* [Problem details]: An exact copy of the listing is required.

:: Data provided

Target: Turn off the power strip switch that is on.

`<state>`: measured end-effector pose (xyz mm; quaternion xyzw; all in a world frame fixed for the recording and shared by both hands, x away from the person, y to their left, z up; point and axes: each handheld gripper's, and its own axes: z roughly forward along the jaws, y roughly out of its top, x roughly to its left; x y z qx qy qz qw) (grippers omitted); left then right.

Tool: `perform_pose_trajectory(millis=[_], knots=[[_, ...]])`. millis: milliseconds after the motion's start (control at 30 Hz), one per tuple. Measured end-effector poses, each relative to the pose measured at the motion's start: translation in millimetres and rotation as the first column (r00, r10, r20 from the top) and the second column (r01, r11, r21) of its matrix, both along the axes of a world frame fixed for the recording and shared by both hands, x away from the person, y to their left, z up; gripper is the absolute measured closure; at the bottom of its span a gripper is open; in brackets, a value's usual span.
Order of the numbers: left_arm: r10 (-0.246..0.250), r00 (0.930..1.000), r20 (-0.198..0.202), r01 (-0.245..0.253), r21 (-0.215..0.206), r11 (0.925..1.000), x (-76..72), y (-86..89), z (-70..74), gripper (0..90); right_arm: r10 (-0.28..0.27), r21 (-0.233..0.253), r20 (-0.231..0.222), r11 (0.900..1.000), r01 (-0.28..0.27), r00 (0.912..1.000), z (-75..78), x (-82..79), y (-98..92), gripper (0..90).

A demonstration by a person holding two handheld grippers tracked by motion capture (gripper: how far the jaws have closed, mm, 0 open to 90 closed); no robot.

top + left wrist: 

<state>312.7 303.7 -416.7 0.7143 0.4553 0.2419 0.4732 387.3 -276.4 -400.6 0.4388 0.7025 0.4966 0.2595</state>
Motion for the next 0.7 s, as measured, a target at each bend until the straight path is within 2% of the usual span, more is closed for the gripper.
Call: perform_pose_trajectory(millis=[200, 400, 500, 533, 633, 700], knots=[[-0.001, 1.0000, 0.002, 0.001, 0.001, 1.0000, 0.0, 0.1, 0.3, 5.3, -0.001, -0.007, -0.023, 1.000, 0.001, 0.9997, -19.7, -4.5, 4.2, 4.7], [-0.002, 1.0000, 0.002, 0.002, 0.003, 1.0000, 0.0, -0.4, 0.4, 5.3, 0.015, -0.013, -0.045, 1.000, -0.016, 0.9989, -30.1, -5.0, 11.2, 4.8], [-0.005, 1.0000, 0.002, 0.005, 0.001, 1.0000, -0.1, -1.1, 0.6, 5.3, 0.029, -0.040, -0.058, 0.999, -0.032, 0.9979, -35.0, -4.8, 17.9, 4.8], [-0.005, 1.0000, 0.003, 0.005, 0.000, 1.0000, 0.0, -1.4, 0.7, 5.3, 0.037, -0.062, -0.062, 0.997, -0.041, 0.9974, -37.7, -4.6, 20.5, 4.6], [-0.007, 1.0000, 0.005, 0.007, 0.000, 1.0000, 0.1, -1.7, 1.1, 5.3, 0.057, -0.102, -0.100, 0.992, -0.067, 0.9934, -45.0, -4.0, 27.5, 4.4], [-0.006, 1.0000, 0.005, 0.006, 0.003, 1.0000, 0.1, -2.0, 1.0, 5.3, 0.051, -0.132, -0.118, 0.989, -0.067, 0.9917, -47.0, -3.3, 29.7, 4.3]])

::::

* [Written solution]:
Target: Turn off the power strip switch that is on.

`<state>`: measured end-effector pose (xyz mm; quaternion xyzw; all in a world frame fixed for the recording and shared by both hands, x away from the person, y to their left, z up; point and axes: each handheld gripper's, and its own axes: z roughly forward along the jaws, y roughly out of its top, x roughly to its left; x y z qx qy qz qw) (grippers omitted); left then right.

Tool: `perform_pose_trajectory(millis=[_], knots=[[_, ...]])`. millis: milliseconds after the motion's start (control at 30 Hz), one per tuple. Measured end-effector poses, each relative to the pose measured at the motion's start: translation in millimetres and rotation as the first column (r00, r10, r20 from the top) and the second column (r01, r11, r21) of its matrix, both along the axes of a world frame fixed for the recording and shared by both hands, x away from the person, y to their left, z up; gripper is the absolute measured closure; at the bottom of its span a gripper is open; in brackets, a value's usual span.
Order of the numbers: left_arm: r10 (-0.246..0.250), r00 (0.930..1.000), r20 (-0.198..0.202), r01 (-0.245..0.253), r21 (-0.215..0.206), r11 (0.925..1.000), x (-76..72), y (-86..89), z (-70..74), gripper (0..90); right_arm: r10 (-0.28..0.27), r21 (-0.233..0.253), r20 (-0.231..0.222), r11 (0.900..1.000), r01 (-0.28..0.27), r00 (0.912..1.000), z (-75..78), x (-82..79), y (-98..92), gripper (0..90).

A demonstration by a person holding two handheld grippers tracked by motion capture (gripper: how far the jaws have closed, mm, 0 open to 90 closed); no robot.

top + left wrist: 

<state>312.7 303.7 -416.7 0.7143 0.4553 0.2419 0.4732 387.3 -276.4 -400.6 0.4388 0.7025 0.4966 0.2595</state>
Motion for the next 0.7 s, as measured, a target at each bend until the straight path is within 2% of the usual span, more is closed for the gripper.
Call: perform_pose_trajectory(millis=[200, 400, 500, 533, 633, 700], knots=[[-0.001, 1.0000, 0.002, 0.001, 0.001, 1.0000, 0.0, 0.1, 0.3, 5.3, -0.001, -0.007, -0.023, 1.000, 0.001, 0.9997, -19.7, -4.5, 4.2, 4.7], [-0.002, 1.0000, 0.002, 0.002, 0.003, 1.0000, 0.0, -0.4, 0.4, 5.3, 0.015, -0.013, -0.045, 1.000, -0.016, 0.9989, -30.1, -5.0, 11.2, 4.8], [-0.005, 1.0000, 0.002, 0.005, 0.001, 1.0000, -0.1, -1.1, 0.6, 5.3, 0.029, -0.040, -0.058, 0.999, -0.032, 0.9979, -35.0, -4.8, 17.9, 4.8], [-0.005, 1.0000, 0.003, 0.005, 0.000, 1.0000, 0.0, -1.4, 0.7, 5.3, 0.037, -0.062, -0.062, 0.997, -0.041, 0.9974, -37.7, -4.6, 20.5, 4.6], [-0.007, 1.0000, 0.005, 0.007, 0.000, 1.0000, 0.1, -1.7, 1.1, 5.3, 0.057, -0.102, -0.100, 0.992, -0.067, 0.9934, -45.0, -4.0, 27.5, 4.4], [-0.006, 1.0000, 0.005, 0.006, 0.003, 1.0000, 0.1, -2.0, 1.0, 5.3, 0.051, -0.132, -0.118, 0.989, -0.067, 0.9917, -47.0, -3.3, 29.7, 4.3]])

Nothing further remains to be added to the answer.